Dec 19, 1997 — by LinuxDevices Staff — from the LinuxDevices Archive — views

Abstract

The described library is a software level that enables modules to run either in user-space (POSIX threads) or real-time (RTAI tasks), without filling up the code of ifdef and forcing a well-defined code structure. It is different from LXRT: here we twice compile the same source code in order to obtain a user space executable and a kernel module. The library provides a software abstraction for: threads, semaphores, memory allocation, timing, fifo-byte-queues (memory ring buffers, named pipes, rtai fifos and tcp/ip sockets). Moreover threads/tasks needs to be structured in a strict way: each thread/task must provide five callbacks, init(), start(), step(), stop() and destroy(). Each callback must return, no infinite loops allowed. The timing source in user space is the operating system clock. In real time you can choose among the RTAI timing, one interrupt (say IRQ 7), one PCI timing source. 1) What you loose You won't be able to use the full POSIX and RTAI interfaces.
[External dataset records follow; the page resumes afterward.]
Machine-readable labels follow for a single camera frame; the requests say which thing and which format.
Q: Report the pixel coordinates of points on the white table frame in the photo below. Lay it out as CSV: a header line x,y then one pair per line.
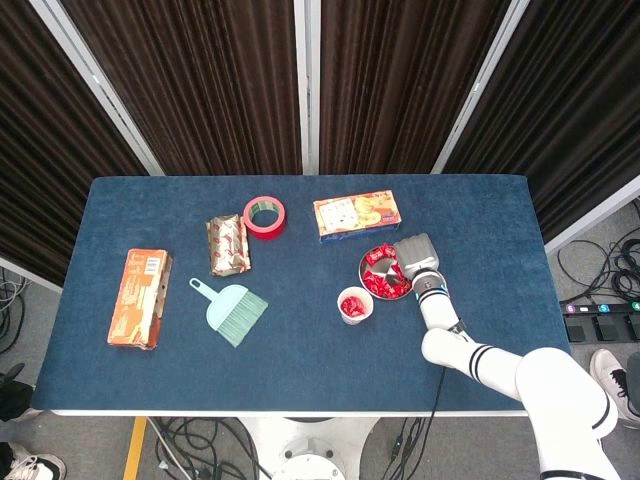
x,y
250,413

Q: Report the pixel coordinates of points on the white paper cup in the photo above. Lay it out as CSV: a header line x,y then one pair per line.
x,y
356,321

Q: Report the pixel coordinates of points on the round silver metal plate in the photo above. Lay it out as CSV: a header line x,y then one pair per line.
x,y
380,265

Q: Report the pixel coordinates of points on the red candies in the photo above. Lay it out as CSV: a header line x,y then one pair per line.
x,y
375,286
354,306

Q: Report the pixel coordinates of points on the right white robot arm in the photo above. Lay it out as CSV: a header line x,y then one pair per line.
x,y
440,310

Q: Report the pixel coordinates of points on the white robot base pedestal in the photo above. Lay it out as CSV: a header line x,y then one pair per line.
x,y
305,450

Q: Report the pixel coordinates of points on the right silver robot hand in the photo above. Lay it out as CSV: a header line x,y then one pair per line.
x,y
417,252

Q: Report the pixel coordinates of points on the blue felt table cover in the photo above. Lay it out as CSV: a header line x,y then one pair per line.
x,y
300,350

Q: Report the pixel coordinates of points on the gold foil snack pack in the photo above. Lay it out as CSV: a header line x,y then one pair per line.
x,y
227,245

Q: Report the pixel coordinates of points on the white partition post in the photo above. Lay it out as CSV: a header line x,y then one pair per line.
x,y
306,87
98,87
480,87

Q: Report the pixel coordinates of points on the red tape roll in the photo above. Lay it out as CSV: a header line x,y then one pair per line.
x,y
265,232

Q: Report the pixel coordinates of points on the teal hand brush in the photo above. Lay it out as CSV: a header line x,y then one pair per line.
x,y
225,310

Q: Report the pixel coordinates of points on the white black sneaker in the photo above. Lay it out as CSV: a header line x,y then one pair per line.
x,y
30,467

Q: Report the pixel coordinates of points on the black trouser leg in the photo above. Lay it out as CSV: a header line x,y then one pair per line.
x,y
12,402

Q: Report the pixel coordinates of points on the black foot pedal unit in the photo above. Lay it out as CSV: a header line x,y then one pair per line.
x,y
605,327

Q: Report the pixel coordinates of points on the orange cardboard box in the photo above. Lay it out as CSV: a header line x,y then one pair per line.
x,y
137,300

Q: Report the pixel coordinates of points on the yellow blue biscuit box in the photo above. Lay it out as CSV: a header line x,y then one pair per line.
x,y
355,215

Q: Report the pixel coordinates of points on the white partition base bar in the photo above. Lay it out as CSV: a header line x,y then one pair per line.
x,y
590,219
30,275

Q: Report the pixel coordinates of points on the dark brown pleated curtain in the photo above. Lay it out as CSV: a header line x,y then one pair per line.
x,y
575,100
40,150
200,85
400,85
And in user space you won't be able to write your main() function. 2) What you gain You gain a known-to-work structure to start from. You gain the ability to run the same source code in user space and in real time. You can less painfully debug an algorithm in user space and then try it in real time. 3) Past to present The library was developed for a numerical control for a laser cutting machine, with timings of 30 ms in user space and 0.1 ms in real time. The timing source is the same PCI servo board used to control the motors. 4) Future The process of releasing it with GNU General Public License is in progress.